**Provided information**
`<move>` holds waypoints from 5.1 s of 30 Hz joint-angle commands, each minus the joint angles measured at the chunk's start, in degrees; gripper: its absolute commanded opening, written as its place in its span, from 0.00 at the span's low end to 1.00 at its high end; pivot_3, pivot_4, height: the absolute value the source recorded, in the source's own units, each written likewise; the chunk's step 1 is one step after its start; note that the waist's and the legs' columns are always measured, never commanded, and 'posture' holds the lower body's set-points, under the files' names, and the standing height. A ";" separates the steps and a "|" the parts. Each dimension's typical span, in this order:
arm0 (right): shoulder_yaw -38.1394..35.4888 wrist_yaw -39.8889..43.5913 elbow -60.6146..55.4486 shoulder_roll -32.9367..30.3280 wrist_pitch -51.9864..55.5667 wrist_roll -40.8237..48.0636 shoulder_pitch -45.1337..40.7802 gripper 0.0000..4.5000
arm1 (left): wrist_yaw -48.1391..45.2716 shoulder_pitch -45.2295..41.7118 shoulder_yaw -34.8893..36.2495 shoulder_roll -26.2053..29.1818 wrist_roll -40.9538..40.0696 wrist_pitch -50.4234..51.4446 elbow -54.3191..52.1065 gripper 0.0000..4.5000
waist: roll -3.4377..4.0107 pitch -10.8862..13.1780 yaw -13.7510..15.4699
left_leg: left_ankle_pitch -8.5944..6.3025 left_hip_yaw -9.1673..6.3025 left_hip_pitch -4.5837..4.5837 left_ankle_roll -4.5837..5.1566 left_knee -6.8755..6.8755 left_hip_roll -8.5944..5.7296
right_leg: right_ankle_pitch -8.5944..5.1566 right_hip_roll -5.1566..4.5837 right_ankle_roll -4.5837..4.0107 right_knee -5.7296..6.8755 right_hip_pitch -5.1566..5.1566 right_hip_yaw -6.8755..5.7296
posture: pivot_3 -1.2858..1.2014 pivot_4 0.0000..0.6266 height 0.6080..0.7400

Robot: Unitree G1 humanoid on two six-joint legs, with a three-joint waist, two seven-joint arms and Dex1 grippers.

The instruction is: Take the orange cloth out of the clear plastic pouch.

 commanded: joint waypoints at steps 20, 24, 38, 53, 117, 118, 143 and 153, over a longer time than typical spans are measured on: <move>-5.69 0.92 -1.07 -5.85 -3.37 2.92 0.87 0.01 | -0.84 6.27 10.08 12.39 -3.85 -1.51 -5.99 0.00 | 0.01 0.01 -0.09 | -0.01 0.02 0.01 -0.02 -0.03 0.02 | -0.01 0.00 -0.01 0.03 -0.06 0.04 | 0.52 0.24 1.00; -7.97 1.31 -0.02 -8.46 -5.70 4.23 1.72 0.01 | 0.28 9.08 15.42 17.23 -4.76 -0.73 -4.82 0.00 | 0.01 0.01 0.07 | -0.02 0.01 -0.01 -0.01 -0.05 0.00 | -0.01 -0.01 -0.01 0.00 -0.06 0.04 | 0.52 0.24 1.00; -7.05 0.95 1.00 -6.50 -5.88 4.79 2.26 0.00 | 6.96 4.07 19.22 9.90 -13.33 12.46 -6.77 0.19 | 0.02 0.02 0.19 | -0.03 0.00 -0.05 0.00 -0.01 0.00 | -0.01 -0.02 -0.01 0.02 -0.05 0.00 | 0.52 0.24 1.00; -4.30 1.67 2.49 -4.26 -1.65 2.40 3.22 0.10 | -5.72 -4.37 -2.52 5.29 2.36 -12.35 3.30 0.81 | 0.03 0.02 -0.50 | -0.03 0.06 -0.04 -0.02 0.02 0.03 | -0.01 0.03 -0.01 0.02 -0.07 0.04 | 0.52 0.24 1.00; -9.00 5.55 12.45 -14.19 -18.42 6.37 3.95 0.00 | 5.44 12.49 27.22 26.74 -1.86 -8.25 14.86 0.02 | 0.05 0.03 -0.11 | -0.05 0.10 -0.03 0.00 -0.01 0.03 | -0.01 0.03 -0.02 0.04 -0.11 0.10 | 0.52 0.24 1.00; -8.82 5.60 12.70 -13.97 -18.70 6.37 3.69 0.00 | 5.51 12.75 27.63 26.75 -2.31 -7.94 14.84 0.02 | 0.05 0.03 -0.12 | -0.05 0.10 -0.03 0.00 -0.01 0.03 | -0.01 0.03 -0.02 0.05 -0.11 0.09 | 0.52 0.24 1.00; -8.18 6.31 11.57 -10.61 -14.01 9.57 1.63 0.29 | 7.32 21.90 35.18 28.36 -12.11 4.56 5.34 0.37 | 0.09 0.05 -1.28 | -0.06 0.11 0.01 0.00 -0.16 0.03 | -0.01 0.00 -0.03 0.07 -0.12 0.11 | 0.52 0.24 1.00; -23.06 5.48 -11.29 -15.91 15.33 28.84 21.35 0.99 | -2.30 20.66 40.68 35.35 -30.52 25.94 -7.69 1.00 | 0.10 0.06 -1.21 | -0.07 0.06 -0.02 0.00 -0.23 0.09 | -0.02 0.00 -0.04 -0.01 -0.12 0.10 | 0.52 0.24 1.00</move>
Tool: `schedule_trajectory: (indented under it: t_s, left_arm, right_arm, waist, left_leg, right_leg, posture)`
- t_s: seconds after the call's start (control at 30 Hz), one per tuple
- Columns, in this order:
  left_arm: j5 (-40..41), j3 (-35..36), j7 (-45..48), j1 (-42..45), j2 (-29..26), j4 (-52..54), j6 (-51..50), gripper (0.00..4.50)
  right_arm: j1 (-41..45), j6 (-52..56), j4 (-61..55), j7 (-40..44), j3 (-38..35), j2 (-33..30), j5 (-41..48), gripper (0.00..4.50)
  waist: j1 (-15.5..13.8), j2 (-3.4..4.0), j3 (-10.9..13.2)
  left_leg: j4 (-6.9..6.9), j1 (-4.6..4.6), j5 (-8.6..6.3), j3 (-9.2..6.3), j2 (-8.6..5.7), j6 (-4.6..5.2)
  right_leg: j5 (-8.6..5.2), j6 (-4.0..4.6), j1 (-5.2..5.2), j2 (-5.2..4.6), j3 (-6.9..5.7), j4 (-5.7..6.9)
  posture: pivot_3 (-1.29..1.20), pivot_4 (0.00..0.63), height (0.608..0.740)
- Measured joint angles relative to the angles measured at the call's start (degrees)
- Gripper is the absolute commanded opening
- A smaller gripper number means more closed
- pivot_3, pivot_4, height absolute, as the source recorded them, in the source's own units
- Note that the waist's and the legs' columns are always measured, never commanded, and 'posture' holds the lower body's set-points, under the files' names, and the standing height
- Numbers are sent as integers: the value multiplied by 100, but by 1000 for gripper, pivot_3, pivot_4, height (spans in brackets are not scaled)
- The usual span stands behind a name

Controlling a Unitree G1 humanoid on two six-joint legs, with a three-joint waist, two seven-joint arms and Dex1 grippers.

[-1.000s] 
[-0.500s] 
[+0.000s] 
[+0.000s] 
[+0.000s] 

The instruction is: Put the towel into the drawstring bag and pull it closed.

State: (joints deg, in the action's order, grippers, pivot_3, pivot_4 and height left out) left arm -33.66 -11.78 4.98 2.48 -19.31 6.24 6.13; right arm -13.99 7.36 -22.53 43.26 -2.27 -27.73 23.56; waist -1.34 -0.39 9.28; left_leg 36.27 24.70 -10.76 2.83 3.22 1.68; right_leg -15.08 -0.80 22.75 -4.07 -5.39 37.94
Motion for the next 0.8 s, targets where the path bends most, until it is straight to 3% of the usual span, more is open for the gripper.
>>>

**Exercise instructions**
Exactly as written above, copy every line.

**Your solution**
`<move>` holds waypoints from 5.1 s of 30 Hz joint-angle commands, each minus the joint angles measured at the chunk's start, in degrees; gripper: its absolute commanded opening, written as its place in its span, from 0.00 at the span's low end to 1.00 at its high end; pivot_3, pivot_4, height: the absolute value the source recorded, in the source's own units, each written likewise; the chunk's step 1 is one step after its start; note that the waist's and the legs' columns are always measured, never commanded, and 'posture' holds the lower body's set-points, under the files' names, and the standing height. A ";" separates the steps and a "|" the parts. Each dimension's typical span, in this order:
arm0 (right): shoulder_yaw -38.1394..35.4888 wrist_yaw -39.8889..43.5913 elbow -60.6146..55.4486 shoulder_roll -32.9367..30.3280 wrist_pitch -51.9864..55.5667 wrist_roll -40.8237..48.0636 shoulder_pitch -45.1337..40.7802 gripper 0.0000..4.5000
arm1 (left): wrist_yaw -48.1391..45.2716 shoulder_pitch -45.2295..41.7118 shoulder_yaw -34.8893..36.2495 shoulder_roll -26.2053..29.1818 wrist_roll -40.9538..40.0696 wrist_pitch -50.4234..51.4446 elbow -54.3191..52.1065 gripper 0.0000..4.5000
waist: roll -3.4377..4.0107 pitch -10.8862..13.1780 yaw -13.7510..15.4699
left_leg: left_ankle_pitch -8.5944..6.3025 left_hip_yaw -9.1673..6.3025 left_hip_pitch -4.5837..4.5837 left_ankle_roll -4.5837..5.1566 left_knee -6.8755..6.8755 left_hip_roll -8.5944..5.7296
right_leg: right_ankle_pitch -8.5944..5.1566 right_hip_roll -5.1566..4.5837 right_ankle_roll -4.5837..4.0107 right_knee -5.7296..6.8755 right_hip_pitch -5.1566..5.1566 right_hip_yaw -6.8755..5.7296
posture: pivot_3 -1.2858..1.2014 pivot_4 0.0000..0.6266 height 0.6080..0.7400

Robot: Unitree G1 humanoid on two six-joint legs, with a three-joint waist, two seven-joint arms and Dex1 grippers.

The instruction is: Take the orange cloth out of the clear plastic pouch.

 commanded: joint waypoints at steps 20, 24, 38, 53, 117, 118, 143 and 153, over a longer time than typical spans are measured on: <move>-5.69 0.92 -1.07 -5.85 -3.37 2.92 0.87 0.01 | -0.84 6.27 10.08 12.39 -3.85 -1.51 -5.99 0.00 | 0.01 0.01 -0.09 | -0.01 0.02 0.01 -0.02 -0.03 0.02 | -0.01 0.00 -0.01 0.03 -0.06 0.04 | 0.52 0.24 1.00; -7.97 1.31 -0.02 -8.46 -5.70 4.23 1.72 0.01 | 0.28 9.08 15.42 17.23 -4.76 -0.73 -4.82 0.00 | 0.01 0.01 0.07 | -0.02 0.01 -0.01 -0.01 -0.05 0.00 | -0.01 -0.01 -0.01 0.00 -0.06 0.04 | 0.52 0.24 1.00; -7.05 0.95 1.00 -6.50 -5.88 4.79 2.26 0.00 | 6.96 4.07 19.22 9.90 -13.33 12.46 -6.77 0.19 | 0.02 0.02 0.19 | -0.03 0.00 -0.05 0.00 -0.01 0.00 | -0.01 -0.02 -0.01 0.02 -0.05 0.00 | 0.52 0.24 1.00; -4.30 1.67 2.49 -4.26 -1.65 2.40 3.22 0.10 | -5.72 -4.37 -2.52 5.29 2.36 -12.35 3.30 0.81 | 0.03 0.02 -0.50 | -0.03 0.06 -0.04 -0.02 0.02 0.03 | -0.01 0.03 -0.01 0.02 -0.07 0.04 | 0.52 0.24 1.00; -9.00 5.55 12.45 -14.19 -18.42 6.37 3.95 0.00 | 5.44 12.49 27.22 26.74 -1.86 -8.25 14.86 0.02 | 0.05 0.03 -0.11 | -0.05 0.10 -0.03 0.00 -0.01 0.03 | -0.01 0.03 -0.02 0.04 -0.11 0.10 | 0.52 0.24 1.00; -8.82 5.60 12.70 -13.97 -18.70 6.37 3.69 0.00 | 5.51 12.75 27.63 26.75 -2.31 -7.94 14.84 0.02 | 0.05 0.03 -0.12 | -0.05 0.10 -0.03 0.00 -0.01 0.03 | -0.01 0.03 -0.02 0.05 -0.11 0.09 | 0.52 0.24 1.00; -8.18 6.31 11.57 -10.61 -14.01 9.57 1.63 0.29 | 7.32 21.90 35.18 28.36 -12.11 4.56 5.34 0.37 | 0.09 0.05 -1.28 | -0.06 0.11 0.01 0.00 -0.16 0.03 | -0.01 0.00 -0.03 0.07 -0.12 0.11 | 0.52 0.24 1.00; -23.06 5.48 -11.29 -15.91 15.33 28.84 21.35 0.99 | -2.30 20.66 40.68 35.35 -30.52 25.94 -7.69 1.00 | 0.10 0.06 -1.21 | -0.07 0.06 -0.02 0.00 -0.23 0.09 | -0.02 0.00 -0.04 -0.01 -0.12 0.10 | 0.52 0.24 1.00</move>
Tool: `schedule_trajectory: (indented under it: t_s, left_arm, right_arm, waist, left_leg, right_leg, posture)`
- t_s: seconds after the call's start (control at 30 Hz), one per tuple
- Columns, in this order:
  left_arm: j5 (-40..41), j3 (-35..36), j7 (-45..48), j1 (-42..45), j2 (-29..26), j4 (-52..54), j6 (-51..50), gripper (0.00..4.50)
  right_arm: j1 (-41..45), j6 (-52..56), j4 (-61..55), j7 (-40..44), j3 (-38..35), j2 (-33..30), j5 (-41..48), gripper (0.00..4.50)
  waist: j1 (-15.5..13.8), j2 (-3.4..4.0), j3 (-10.9..13.2)
  left_leg: j4 (-6.9..6.9), j1 (-4.6..4.6), j5 (-8.6..6.3), j3 (-9.2..6.3), j2 (-8.6..5.7), j6 (-4.6..5.2)
  right_leg: j5 (-8.6..5.2), j6 (-4.0..4.6), j1 (-5.2..5.2), j2 (-5.2..4.6), j3 (-6.9..5.7), j4 (-5.7..6.9)
  posture: pivot_3 (-1.29..1.20), pivot_4 (0.00..0.63), height (0.608..0.740)
- Measured joint angles relative to the angles measured at the call's start (degrees)
- Gripper is the absolute commanded opening
- A smaller gripper number means more closed
- pivot_3, pivot_4, height absolute, as the source recorded them, in the source's own units
- Note that the waist's and the legs' columns are always measured, never commanded, and 'posture' holds the lower body's set-points, under the files' names, and the standing height
- Numbers are sent as integers: the value multiplied by 100, but by 1000 for gripper, pivot_3, pivot_4, height (spans in brackets are not scaled)
- The usual span stands behind a name

Controlling a Unitree G1 humanoid on two six-joint legs, with a three-joint waist, two seven-joint arms and Dex1 grippers.

[-1.000s] 
[-0.500s] 
[+0.000s] 
[+0.000s] 
[+0.000s] 

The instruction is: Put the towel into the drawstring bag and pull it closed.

State: (joints deg, in the action's order, grippers, pivot_3, pivot_4 and height left out) left arm -33.66 -11.78 4.98 2.48 -19.31 6.24 6.13; right arm -13.99 7.36 -22.53 43.26 -2.27 -27.73 23.56; waist -1.34 -0.39 9.28; left_leg 36.27 24.70 -10.76 2.83 3.22 1.68; right_leg -15.08 -0.80 22.75 -4.07 -5.39 37.94
Motion for the next 0.8 s, targets where the path bends most, until it is straight to 3% of the usual span, more is open for the gripper.
>>>

This exercise is done.